P.A.SCH.


P.A.SCH. ist eine familienanaloge Kinder- und Jugendhilfeeinrichtung (§ 27 SGB VIII i.V.m. §§ 34, 35, 35a, 41 SGB VIII) für Mädchen.

Bei P.A.SCH. leben Mädchen von 3 bis 18 Jahren, die mit den unterschiedlichsten Bedürfnissen und Zielen zu uns gekommen sind.

P.A.SCH. bietet neue Lebenschancen für Mädchen.

Der geschützte familienanalogen Rahmen bietet ein auf Dauer angelegtes und kontinuierliches Beziehungsangebot. Hier können die Mädchen einüben, bisherige Übertonungen emotional gesteuerter Reaktionen zugunsten einer rationaleren Konfliktlösung einzuschränken.

P.A.SCH. ist für die Mädchen ein lebenswerter Wohn- und Lernort, in dem sie ihre Biographie erkunden, ihre Identität formen und stabilisieren, ihre Lebensperspektiven und ihre eigene Kultur entwickeln.

Über das kontinuierliche Beziehungsangebot haben die Mädchen bei
P.A.SCH. die Lebenschance, psychisch nachreifen zu können.
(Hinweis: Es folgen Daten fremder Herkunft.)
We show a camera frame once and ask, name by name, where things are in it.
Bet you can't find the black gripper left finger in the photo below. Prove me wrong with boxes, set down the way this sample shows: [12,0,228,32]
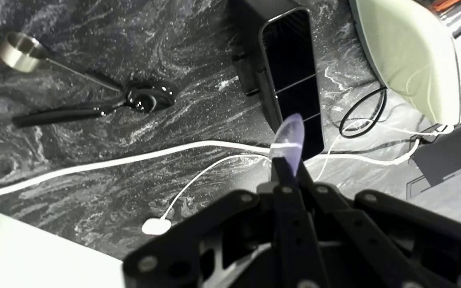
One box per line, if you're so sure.
[122,156,300,288]

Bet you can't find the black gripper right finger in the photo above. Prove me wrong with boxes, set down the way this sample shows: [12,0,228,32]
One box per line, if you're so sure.
[294,163,461,288]

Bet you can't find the black utensil holder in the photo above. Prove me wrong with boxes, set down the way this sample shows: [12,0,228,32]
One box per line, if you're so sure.
[233,0,326,161]

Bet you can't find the cream and chrome toaster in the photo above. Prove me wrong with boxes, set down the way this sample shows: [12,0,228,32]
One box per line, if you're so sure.
[348,0,461,129]

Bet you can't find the white chair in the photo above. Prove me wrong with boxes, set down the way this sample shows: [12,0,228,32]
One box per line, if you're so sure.
[0,201,129,288]

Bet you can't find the steel measuring spoon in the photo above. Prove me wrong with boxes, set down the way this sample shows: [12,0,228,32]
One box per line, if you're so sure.
[0,30,127,96]

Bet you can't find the thin white charger cable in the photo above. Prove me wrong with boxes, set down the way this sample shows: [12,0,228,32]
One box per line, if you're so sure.
[140,152,276,236]

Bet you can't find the black power cable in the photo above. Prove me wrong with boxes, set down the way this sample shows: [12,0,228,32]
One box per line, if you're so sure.
[338,84,391,139]

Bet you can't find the thick white cable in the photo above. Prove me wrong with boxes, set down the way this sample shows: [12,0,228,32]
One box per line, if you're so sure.
[0,139,422,203]

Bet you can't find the black handled measuring spoon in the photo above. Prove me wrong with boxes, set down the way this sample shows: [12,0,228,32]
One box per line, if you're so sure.
[12,81,178,129]

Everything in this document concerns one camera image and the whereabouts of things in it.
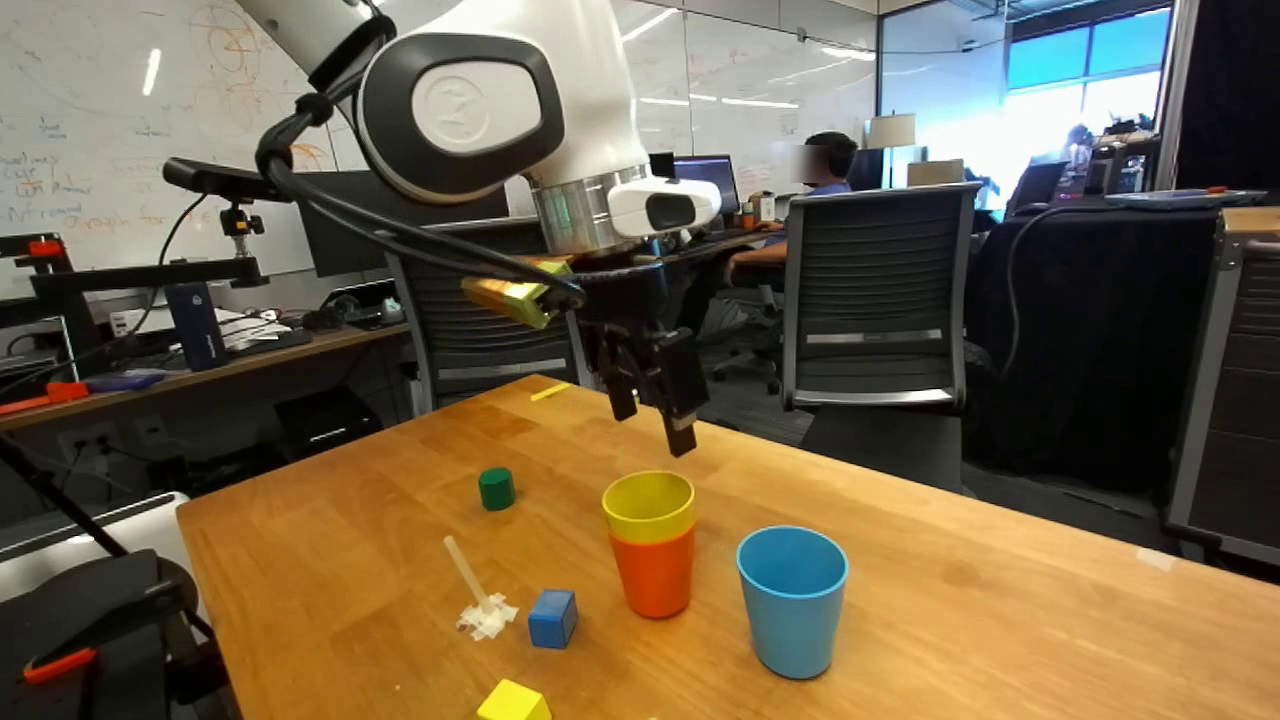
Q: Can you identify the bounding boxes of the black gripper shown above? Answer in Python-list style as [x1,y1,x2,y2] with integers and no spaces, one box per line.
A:
[575,253,715,460]

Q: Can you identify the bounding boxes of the yellow plastic cup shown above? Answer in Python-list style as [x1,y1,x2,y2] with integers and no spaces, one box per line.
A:
[595,467,704,547]

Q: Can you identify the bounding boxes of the blue plastic cup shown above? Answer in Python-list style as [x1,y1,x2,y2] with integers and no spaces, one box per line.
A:
[731,521,853,685]

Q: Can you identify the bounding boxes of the grey mesh office chair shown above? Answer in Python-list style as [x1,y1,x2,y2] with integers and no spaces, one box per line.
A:
[775,179,988,491]
[383,243,595,415]

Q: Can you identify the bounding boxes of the green cylinder block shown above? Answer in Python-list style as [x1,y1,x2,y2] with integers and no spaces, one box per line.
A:
[477,465,522,515]

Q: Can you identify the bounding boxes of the orange plastic cup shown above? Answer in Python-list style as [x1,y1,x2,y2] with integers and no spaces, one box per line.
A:
[607,525,701,626]

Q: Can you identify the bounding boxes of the small blue-screen monitor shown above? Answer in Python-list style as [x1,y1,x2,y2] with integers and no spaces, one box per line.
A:
[672,153,745,191]

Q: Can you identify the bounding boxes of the blue cube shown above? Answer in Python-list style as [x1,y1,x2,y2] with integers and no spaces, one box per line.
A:
[523,587,584,653]

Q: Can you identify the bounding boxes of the white plastic connector toy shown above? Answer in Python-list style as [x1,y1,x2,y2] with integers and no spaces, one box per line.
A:
[439,532,523,643]

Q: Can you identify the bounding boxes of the seated person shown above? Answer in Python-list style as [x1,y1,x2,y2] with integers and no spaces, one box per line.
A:
[724,127,870,287]

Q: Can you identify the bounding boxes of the yellow cube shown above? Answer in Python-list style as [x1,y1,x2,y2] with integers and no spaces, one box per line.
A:
[473,675,556,720]

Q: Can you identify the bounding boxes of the large black monitor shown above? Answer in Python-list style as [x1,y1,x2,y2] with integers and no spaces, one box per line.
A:
[294,168,513,280]

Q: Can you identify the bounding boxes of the white table lamp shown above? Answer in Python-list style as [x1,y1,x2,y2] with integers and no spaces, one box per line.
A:
[863,110,924,191]

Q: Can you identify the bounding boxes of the wooden edged back desk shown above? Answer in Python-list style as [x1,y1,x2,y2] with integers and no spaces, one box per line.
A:
[0,319,411,438]

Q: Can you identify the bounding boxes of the black draped partition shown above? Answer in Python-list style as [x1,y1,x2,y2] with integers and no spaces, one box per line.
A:
[968,204,1223,499]

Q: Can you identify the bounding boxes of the black tripod ball head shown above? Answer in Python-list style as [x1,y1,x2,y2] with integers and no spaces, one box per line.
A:
[218,195,269,250]

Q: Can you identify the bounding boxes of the blue box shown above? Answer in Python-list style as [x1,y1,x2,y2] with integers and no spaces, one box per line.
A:
[165,280,232,377]

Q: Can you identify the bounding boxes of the bright window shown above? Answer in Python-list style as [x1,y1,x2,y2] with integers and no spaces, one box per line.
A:
[1003,0,1178,173]

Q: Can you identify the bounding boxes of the white rounded panel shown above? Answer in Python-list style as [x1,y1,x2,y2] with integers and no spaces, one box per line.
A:
[0,489,194,608]

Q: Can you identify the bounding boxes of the thin black rod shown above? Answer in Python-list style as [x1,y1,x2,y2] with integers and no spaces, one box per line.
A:
[0,438,131,562]

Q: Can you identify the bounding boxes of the black curtain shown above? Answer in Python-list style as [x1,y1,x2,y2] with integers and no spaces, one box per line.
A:
[1157,0,1280,195]

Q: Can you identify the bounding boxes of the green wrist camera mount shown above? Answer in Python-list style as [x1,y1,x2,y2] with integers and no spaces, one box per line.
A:
[457,272,580,334]

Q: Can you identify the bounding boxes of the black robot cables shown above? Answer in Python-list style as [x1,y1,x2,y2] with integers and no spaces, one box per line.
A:
[251,94,591,305]

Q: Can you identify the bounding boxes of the black stereo camera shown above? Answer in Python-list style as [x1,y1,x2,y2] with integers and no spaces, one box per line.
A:
[160,153,302,207]

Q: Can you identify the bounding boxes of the black rail frame red clamp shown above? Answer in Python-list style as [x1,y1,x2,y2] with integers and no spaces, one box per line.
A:
[0,231,269,383]

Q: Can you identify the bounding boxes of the black clamp orange handle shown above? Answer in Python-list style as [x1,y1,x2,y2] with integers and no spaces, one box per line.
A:
[0,547,218,720]

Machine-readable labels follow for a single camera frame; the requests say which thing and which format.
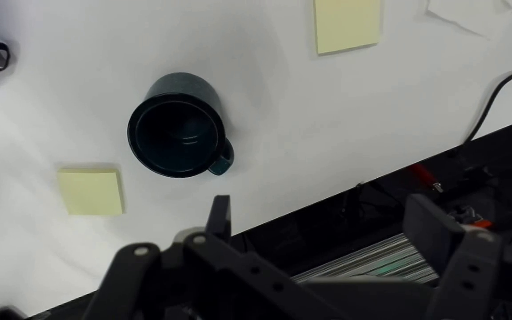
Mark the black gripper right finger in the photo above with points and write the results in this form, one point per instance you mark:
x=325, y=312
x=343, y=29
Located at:
x=474, y=267

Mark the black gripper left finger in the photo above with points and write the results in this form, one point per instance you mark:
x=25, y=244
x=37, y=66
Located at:
x=220, y=278

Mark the dark green mug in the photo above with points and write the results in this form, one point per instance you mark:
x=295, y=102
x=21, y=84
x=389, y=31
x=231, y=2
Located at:
x=176, y=134

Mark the thin yellow sticky note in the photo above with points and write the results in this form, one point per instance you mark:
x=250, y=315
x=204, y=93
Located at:
x=90, y=191

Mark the yellow sticky note pad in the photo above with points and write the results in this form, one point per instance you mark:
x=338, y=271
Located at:
x=346, y=24

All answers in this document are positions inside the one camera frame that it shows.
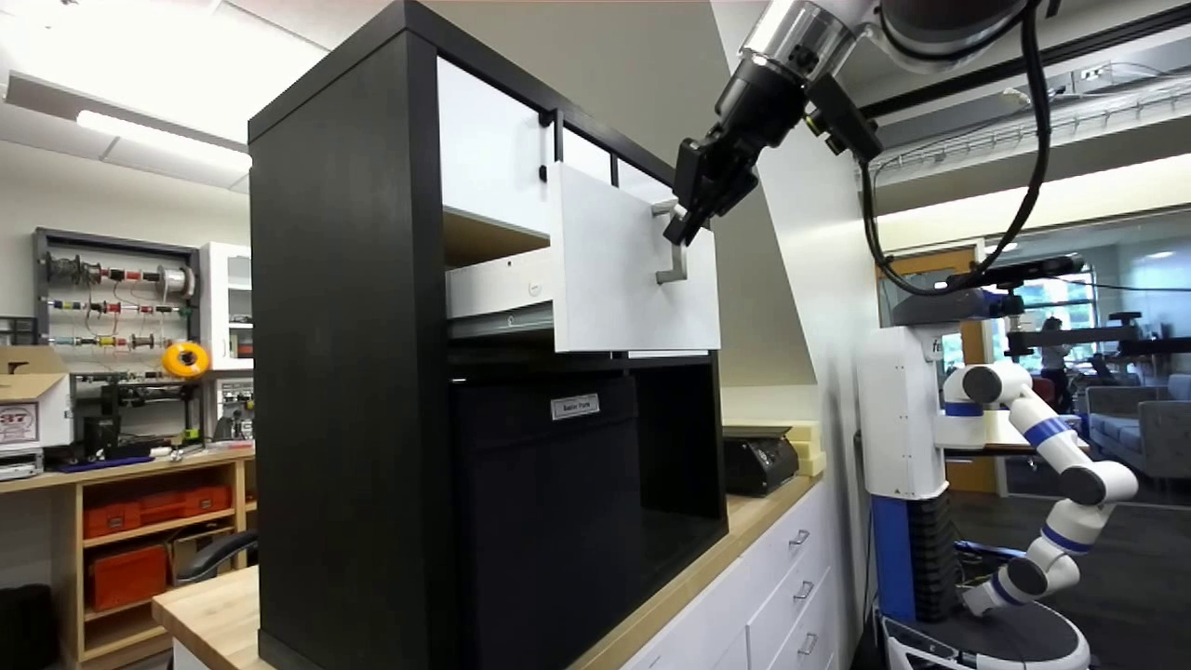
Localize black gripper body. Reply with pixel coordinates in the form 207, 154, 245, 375
703, 52, 810, 180

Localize white drawer with grey handle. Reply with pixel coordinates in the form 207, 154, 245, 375
441, 161, 724, 362

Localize blue and white robot torso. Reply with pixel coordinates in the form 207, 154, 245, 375
857, 324, 1098, 670

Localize black fabric bin with label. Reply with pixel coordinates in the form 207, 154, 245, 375
450, 367, 650, 670

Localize white counter cabinet with drawers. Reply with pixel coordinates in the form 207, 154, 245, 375
616, 478, 867, 670

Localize black wooden shelf unit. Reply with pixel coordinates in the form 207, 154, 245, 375
245, 0, 734, 670

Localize yellow tape roll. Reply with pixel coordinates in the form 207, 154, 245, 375
161, 340, 216, 387

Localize grey tool rack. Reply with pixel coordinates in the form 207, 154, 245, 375
28, 222, 207, 365

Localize black bench tools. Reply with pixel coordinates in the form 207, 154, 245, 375
69, 367, 207, 460

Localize long red storage bin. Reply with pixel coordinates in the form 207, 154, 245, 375
80, 480, 238, 544

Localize small red storage bin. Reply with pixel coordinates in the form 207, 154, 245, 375
80, 541, 176, 616

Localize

Eine besondere Ressource unseres familienanalogen Angebots bei P.A.SCH. ist die gegenseitige Stärkung der Mädchen untereinander. Sie erproben im geschützten Rahmen der Gruppe verschiedene Handlungs- und Verhaltensmöglichkeiten. Alte neurotische Verhaltensweisen können so aufgelöst und zugunsten anderer, verträglicherer Handlungs- und Verhaltsweisen aufgegeben werden. Somit steht den Mädchen ein doppeltes Beziehungsangebot (Mädchen – Mädchen plus Mädchen – Pädagogin) zur Verfügung.


Der Name P.A.SCH.

P.A.SCH.
entstand aus der Bezeichnung unserer Lebens- und Arbeitsform „ Pflegenest“, bei der bis zu vier Kinder bei mir als Fachfamilie (gem. § 34 SGB VIII) lebten. Da wir den familienanalogen Grundgedanken beibehalten haben, entstand im Zuge unserer Verselbständigung zum Kinderhaus der Name P.A.SCH. : Pflegenest Andrea SCHneider.